### Task goal
In the listing beneath this line, copy exactly the lines starting with the one containing "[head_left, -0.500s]" and going on through the one containing "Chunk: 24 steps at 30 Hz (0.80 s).".

### Data shown
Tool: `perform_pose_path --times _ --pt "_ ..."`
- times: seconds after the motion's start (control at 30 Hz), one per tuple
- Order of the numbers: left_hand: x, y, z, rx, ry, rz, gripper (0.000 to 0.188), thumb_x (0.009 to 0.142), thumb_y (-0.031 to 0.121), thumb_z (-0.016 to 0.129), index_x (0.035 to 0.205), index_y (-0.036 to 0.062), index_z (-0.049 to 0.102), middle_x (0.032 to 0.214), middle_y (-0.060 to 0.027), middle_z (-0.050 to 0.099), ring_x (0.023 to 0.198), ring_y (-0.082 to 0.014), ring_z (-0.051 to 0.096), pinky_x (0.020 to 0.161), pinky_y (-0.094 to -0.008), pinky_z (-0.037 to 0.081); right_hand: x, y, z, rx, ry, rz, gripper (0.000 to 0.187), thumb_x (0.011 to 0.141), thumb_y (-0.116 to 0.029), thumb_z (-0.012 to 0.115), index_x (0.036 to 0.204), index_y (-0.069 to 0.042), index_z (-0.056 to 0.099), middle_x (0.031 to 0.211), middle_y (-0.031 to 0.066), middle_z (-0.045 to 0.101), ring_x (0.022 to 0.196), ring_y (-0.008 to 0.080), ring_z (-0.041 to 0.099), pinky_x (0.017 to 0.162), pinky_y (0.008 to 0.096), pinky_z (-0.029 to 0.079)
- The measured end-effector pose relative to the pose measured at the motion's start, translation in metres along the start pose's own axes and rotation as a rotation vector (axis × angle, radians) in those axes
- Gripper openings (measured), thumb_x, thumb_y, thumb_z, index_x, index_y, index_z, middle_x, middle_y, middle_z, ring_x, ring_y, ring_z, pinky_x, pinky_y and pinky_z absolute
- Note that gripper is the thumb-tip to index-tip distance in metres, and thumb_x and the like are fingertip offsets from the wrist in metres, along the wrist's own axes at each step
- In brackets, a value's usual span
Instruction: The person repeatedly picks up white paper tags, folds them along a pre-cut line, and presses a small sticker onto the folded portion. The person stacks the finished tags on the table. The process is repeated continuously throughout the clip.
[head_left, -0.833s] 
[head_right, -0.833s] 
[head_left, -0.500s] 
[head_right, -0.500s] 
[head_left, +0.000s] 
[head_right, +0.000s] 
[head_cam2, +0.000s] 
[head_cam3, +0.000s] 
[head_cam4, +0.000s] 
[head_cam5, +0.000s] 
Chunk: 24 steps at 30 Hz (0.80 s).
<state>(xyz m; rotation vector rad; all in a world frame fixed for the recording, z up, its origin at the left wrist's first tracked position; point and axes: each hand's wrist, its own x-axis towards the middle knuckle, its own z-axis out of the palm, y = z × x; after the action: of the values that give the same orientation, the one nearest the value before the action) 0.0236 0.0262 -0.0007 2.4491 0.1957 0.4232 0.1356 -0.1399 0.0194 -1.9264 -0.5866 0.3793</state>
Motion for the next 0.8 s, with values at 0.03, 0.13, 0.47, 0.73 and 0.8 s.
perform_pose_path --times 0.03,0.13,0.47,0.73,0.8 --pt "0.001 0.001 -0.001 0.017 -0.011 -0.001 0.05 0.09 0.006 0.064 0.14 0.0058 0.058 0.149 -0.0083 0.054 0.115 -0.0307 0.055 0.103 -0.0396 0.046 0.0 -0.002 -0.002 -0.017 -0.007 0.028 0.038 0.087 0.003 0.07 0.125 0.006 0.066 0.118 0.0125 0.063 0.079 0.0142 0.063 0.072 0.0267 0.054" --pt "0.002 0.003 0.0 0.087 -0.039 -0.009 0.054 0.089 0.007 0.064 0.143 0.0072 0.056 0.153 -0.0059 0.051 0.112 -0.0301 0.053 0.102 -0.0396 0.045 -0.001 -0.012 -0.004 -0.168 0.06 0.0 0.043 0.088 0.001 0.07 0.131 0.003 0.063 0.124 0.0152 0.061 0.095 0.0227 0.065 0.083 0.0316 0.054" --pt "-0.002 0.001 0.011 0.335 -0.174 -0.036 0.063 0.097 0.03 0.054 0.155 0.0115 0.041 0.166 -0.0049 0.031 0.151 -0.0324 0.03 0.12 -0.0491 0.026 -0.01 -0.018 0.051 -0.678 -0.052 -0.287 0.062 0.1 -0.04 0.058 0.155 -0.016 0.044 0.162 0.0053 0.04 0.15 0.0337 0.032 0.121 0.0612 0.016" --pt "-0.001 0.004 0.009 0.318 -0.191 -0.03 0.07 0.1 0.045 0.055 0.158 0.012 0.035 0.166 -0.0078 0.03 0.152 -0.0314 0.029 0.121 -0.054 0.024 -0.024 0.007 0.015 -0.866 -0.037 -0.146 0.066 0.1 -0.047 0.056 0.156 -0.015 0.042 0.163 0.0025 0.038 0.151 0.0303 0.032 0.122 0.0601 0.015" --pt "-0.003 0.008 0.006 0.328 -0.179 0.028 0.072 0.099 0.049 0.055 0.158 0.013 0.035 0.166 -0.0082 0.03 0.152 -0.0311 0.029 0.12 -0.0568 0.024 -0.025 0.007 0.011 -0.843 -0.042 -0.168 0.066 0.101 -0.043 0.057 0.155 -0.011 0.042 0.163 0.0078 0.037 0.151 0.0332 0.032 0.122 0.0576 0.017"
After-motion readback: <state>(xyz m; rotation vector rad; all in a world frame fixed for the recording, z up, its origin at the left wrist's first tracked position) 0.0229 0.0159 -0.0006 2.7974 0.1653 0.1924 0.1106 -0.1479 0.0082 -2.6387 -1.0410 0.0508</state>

### Solution to the problem
[head_left, -0.500s] 
[head_right, -0.500s] 
[head_left, +0.000s] 
[head_right, +0.000s] 
[head_cam2, +0.000s] 
[head_cam3, +0.000s] 
[head_cam4, +0.000s] 
[head_cam5, +0.000s] 
Chunk: 24 steps at 30 Hz (0.80 s).

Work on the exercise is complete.